Exercise directions: Where in the data below does the word "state" appear? Copy each line that holds it.

Data section:
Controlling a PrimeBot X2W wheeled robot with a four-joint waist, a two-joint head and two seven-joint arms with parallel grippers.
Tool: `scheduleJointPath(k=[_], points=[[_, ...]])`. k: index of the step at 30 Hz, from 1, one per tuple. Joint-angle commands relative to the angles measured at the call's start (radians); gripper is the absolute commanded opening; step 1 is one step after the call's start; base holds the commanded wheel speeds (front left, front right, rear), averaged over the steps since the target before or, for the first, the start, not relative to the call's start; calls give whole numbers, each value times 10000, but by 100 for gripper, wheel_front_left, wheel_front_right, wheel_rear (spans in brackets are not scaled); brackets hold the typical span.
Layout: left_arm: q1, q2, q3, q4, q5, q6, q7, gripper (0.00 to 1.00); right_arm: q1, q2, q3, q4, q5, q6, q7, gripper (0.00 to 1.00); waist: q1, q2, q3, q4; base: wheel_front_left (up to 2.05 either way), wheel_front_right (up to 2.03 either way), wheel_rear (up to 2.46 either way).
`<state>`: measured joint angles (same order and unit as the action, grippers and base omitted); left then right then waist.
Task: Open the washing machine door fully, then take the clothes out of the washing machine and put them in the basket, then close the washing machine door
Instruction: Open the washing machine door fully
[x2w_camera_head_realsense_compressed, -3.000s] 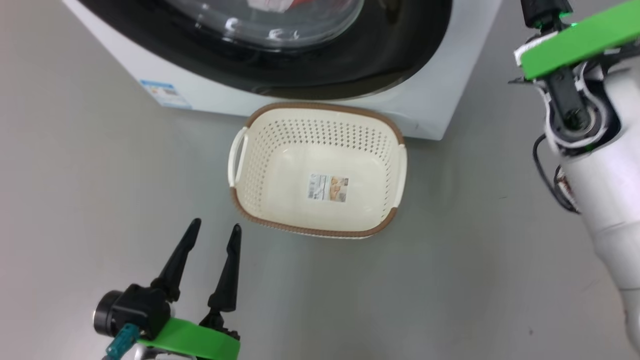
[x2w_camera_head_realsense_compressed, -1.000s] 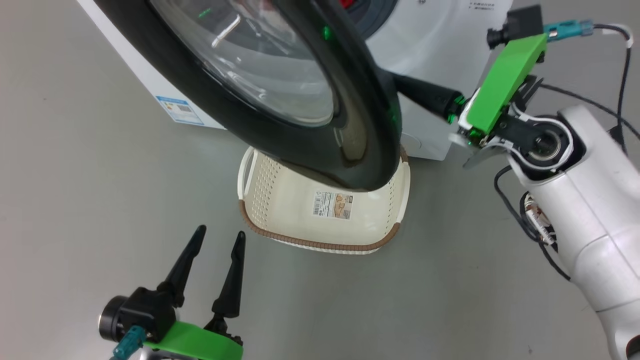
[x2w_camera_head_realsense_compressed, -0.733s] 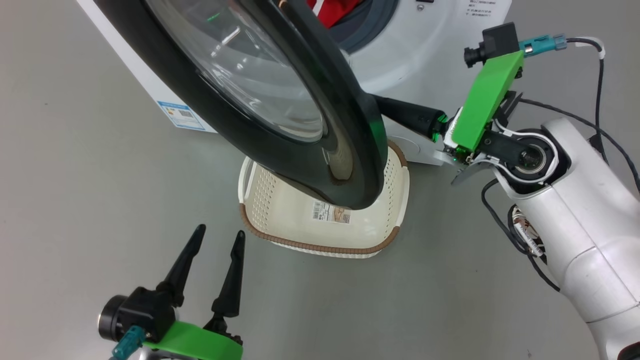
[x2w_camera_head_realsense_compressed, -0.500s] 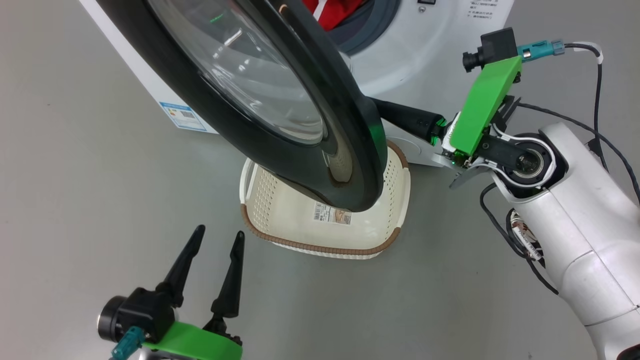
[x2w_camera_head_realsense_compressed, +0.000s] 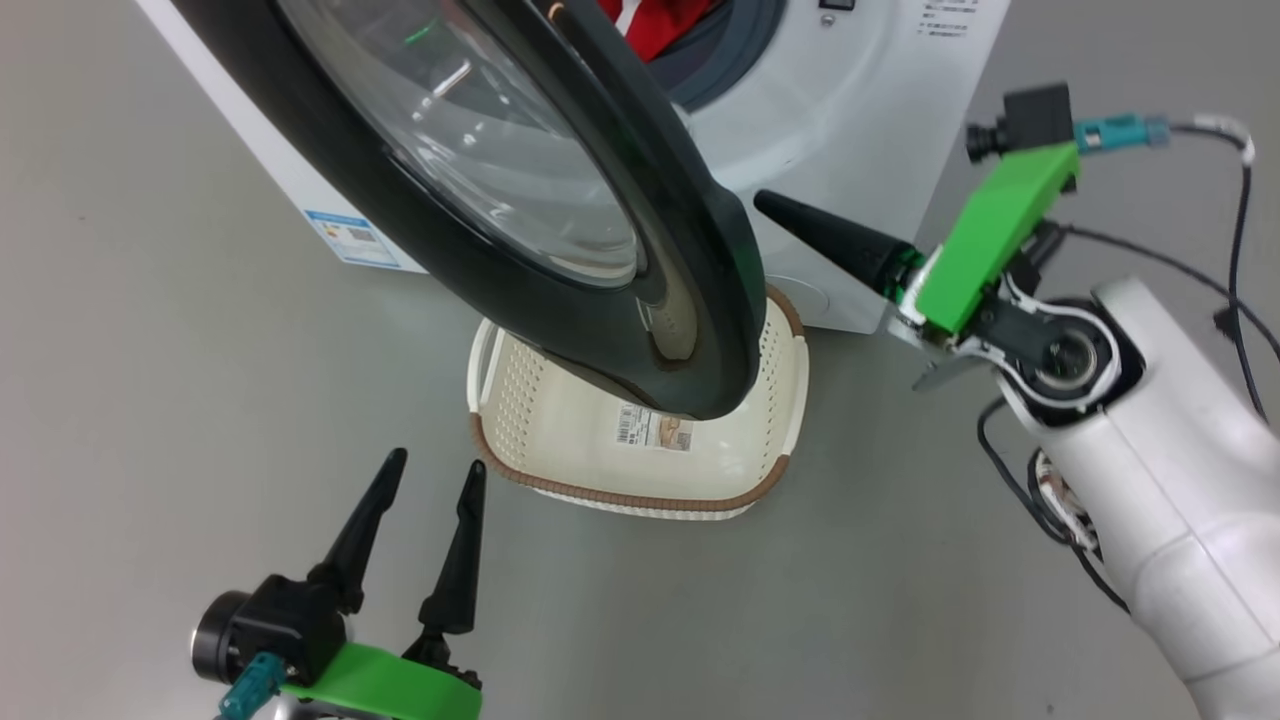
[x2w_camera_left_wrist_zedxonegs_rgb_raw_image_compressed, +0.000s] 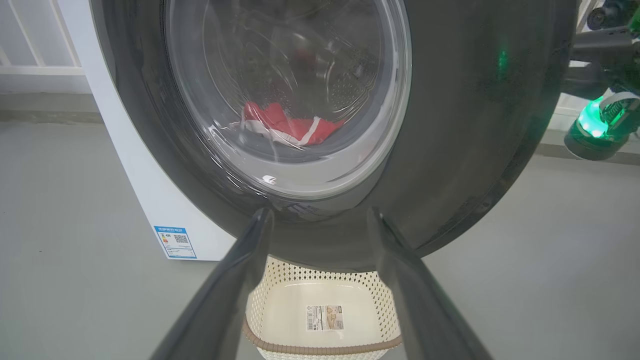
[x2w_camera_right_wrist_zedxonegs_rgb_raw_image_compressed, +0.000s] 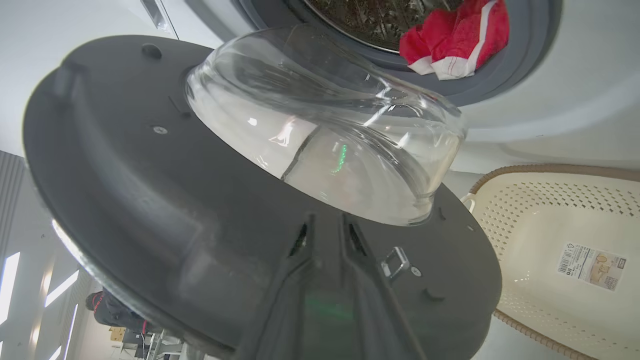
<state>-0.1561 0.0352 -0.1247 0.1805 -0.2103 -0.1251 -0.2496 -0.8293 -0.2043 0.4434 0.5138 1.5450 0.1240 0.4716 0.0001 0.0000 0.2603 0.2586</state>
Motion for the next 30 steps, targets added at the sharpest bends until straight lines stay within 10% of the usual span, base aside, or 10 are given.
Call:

Task solution:
`<state>`: measured joint angles (same order and unit as the action, grippers and base omitted); left then right then waist.
<state>-0.1561 0.0352 -0.1247 0.1805 -0.2103 -0.1251 -0.2496 -0.8293 -0.2043 0.4434 0.5138 1.5450 0.1240 0.4716 0.0001 0.0000 0.2603 0.2586</state>

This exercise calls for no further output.